**** DATA SEGMENT ****

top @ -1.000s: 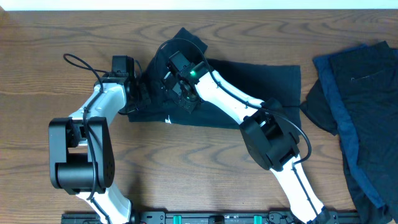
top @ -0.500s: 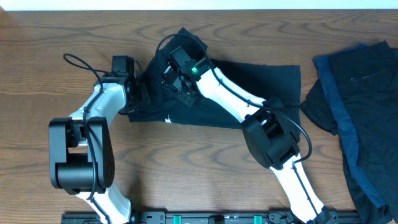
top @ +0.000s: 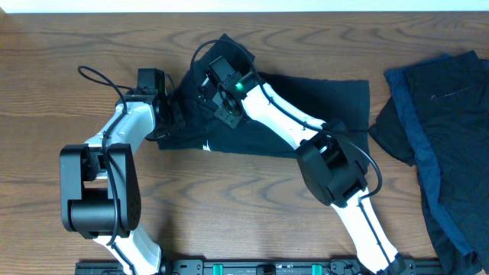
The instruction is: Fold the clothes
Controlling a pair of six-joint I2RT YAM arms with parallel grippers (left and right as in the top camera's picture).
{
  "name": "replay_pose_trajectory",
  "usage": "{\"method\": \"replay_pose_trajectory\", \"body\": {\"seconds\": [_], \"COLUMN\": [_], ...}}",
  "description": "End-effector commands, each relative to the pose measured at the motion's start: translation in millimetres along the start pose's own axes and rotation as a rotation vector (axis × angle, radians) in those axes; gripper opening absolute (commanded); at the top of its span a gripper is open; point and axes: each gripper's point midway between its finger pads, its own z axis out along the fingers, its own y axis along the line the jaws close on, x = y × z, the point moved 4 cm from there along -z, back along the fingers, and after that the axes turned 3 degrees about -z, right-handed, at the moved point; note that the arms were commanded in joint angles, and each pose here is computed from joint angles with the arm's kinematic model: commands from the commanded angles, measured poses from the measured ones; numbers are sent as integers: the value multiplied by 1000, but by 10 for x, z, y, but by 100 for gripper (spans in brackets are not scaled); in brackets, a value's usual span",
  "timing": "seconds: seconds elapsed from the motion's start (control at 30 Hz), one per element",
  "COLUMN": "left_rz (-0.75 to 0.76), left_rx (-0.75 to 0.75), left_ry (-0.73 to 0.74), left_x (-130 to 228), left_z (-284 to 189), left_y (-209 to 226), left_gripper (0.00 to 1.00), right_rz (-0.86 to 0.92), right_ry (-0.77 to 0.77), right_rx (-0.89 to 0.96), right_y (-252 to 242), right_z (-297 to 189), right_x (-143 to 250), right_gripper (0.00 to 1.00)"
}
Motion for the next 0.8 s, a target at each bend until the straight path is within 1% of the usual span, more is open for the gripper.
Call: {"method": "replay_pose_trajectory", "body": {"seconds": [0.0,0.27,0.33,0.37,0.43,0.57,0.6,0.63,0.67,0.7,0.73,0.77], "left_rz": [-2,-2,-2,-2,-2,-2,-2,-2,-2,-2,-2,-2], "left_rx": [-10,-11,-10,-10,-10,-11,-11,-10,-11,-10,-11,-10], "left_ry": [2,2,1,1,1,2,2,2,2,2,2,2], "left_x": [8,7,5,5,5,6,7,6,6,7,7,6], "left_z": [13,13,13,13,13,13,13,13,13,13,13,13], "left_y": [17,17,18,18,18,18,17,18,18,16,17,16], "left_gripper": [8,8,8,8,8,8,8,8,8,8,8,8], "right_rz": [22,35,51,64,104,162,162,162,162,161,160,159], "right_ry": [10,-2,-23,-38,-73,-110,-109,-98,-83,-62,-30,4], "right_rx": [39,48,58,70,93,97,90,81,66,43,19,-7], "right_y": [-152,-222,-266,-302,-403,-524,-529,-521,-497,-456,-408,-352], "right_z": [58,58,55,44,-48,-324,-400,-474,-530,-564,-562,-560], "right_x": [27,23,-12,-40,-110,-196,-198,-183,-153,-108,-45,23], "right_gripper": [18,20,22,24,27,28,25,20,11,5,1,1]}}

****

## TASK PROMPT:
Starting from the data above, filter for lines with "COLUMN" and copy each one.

## RESPONSE AREA:
  "usage": "{\"method\": \"replay_pose_trajectory\", \"body\": {\"seconds\": [_], \"COLUMN\": [_], ...}}",
  "COLUMN": "left_rz (-0.75 to 0.76), left_rx (-0.75 to 0.75), left_ry (-0.73 to 0.74), left_x (-130 to 228), left_z (-284 to 189), left_y (-209 to 226), left_gripper (0.00 to 1.00), right_rz (-0.86 to 0.92), right_ry (-0.77 to 0.77), right_rx (-0.89 to 0.96), right_y (-252 to 242), right_z (-297 to 189), right_x (-143 to 250), right_gripper (0.00 to 1.00)"

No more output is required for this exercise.